Selain target PNBP KKP sebesar Rp 12 triliun, seharusnya KKP rebound juga mencanangkan program revolusi perikanan lainnya, yaitu, pertama, pembangunan industri pengolahan ikan dan pengalengan ikan baru sebanyak 500 unit; kedua, satu juta lapangan pekerjaaan baru di sektor perikanan; ketiga, terbentuknya tata niaga hasil perikanan nasional dengan berdirinya Bulog Perikanan; keempat, menjadikan Indonesia sebagai sumber hasil laut utama di dunia.
Solusinya, KKP sebagai regulator harus duduk bersama-sama dengan pelaku usaha dan fokus bagaimana potensi ikan di laut Indonesia dapat dimanfaatkan secara optimal dan didaratkan di Pelabuhan Indonesia. Ada beberapa hal yang perlu diperhatikan agar target tersebut tercapai. Pertama, peningkatan jumlah kapal penangkap ikan di perairan ZEE Indonesia. Kedua, penyederhanaan perizinan penangkapan ikan dengan tetap tidak mentolerir pelaku pencurian ikan (illegal fishing).
Ketiga, dukungan permodalan dari perbankan khusus untuk usaha penangkapan ikan. Keempat, membuka investasi seluas-luasnya baik dari dalam negeri maupun luar negeri dengan ketentuan harus membangun industri perikanan di Indonesia. Kelima, memberikan insentif atau tax holiday bagi usaha industri perikanan terpadu dari hulu sampai hilir.

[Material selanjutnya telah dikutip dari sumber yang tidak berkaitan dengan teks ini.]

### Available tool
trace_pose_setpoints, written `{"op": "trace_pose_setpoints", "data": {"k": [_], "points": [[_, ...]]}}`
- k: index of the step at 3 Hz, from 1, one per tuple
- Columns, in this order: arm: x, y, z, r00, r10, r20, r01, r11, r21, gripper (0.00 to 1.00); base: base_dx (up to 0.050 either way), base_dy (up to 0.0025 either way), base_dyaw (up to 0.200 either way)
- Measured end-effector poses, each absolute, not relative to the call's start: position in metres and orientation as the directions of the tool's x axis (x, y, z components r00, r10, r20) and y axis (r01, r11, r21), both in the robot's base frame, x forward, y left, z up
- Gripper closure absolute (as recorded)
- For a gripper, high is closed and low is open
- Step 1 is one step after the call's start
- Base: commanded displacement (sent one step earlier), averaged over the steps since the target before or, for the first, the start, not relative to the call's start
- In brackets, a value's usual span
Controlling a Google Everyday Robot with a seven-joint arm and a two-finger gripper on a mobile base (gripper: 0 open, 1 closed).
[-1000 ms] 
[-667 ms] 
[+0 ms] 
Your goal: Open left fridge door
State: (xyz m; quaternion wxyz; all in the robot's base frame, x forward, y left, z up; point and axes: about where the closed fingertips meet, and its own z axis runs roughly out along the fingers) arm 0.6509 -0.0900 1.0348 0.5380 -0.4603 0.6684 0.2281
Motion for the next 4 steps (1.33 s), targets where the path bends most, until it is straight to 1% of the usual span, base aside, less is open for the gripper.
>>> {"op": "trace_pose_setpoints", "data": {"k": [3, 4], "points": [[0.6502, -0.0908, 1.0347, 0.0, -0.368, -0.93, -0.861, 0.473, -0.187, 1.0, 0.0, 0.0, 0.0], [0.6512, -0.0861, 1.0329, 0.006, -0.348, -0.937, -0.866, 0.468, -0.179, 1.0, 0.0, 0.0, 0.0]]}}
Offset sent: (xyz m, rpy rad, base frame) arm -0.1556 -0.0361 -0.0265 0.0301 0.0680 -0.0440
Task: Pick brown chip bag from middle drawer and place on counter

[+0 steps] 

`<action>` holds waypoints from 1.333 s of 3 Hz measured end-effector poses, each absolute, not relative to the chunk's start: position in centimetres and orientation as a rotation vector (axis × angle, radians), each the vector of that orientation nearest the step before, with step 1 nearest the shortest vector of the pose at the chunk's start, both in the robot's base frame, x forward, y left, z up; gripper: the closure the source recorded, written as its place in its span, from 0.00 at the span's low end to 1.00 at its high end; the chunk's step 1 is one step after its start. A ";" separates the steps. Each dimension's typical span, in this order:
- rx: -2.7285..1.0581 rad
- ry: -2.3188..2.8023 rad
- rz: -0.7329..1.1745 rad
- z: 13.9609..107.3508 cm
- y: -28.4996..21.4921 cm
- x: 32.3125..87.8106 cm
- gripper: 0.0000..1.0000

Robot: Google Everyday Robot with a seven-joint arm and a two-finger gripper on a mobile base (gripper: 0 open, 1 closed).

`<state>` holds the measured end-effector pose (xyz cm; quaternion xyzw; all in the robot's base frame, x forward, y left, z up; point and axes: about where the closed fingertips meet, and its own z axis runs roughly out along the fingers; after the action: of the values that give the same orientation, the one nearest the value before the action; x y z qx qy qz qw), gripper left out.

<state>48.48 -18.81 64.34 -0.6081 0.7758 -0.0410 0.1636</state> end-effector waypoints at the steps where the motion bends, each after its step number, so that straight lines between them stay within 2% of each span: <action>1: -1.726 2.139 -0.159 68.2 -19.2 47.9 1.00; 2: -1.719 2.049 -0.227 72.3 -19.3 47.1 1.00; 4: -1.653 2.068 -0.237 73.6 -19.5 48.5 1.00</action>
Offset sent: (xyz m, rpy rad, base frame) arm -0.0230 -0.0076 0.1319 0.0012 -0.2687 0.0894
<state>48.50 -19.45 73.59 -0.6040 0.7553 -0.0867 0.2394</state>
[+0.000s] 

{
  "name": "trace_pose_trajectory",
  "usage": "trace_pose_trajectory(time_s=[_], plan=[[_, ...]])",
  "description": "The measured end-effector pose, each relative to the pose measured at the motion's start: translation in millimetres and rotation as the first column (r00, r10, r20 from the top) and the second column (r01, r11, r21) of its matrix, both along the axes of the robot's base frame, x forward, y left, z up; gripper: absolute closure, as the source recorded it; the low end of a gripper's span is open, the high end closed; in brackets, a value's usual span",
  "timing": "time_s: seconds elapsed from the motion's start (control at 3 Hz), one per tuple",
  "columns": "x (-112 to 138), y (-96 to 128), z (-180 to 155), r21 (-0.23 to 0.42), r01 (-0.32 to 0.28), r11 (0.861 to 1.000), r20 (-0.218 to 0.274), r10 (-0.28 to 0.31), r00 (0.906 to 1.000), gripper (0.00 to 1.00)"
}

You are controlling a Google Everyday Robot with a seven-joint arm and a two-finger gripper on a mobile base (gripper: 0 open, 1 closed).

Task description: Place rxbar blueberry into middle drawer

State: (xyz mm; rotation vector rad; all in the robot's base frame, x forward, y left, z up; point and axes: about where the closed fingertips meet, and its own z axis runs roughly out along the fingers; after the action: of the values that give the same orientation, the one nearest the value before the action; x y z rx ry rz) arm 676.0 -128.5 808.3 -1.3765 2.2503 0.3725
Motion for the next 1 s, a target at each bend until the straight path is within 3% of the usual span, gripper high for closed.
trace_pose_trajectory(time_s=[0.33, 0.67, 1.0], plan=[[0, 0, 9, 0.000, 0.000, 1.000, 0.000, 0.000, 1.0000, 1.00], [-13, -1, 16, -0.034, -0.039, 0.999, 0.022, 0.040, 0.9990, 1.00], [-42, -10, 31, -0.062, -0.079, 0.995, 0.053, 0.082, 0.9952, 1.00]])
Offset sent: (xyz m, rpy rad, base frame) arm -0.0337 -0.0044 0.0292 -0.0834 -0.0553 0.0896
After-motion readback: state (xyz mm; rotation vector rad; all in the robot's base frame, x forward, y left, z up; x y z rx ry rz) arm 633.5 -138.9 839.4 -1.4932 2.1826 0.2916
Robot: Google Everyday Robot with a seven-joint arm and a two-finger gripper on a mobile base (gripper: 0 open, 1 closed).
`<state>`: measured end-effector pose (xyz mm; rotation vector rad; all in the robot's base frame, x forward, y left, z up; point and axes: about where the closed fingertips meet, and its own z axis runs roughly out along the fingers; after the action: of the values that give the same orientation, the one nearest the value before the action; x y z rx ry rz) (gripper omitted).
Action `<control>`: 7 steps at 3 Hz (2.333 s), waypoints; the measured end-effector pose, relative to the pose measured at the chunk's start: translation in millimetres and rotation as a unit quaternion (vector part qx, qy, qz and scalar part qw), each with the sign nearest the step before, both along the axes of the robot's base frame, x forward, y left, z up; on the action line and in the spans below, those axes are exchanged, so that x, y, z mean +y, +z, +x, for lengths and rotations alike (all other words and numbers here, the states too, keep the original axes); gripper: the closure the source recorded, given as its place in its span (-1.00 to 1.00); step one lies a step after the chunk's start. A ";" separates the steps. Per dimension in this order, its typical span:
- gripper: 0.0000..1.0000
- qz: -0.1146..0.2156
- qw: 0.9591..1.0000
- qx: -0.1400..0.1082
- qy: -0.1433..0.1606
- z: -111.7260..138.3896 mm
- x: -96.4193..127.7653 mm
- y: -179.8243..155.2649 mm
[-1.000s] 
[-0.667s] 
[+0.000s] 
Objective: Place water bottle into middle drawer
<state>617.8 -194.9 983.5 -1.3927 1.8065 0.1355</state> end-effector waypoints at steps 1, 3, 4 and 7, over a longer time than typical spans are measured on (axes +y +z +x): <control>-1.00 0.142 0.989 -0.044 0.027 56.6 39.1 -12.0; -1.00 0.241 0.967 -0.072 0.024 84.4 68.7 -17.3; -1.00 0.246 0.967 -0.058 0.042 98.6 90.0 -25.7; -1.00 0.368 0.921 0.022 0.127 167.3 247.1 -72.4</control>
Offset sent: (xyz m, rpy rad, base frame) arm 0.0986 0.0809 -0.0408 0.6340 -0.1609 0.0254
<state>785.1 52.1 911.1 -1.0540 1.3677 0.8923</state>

Keenam, pembatasan ekspor ikan untuk memenuhi kebutuhan industri dalam negeri. Ketujuh, memperbaiki fasilitas di pelabuhan perikanan untuk mendukung kelancaran operasional kapal. Kedelapan, mempersiapkan ABK yang berkualitas bagi kapal ikan.
Diharapkan KKP benar-benar rebound dan menjadi solusi bagi kemajuan perikanan Indonesia, dan kalau tidak mampu rebound berarti sebaliknya!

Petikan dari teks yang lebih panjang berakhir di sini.